Ibu jari Rhys mengusap pelan bibir bagian bawahku. “Dia akan hidup. Sehat dan berumur panjang.”

Senyumku lebar, berubah jadi tawa saat dia memelukku erat. “Aku tahu kau akan membiarkannya melihatmu.”

“Aku harus jadi yang pertama,” bisiknya. Lembut, sedikit serak.

“Pasti. Kau akan ada di sana bersamaku untuk melihatnya datang ke dunia ini dan menyapa kita.”

Semakin erat pelukannya. Membuat segala keresahanku sirna seluruhnya.

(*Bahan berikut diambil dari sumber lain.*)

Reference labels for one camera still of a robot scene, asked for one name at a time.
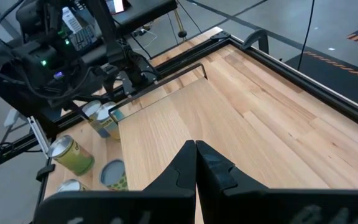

“Ke mana kita selanjutnya?” tanyaku saat dia melepas pelukan dan menggenggam tanganku untuk dibawa melangkah di sisinya.

“Pulang.”

“Rumahmu?”

“Rumah Lui.” Sekilas dia melirikku.

“Kenapa bukan ke rumahmu?”

“Rumahku tidak lagi aman. David dan Tessa entah berada di mana saat ini. Para pembunuh bayaran mereka berkeliaran di sekitar kita. Berbaur bersama warga lokal, nyaris tidak dapat dikenali.”

Sungguh aku tidak takut. Rhys bersamaku, menggenggam tanganku dan berjanji akan jadi yang pertama untuk melihat bayi kami lahir. Itu sudah lebih dari cukup bagiku.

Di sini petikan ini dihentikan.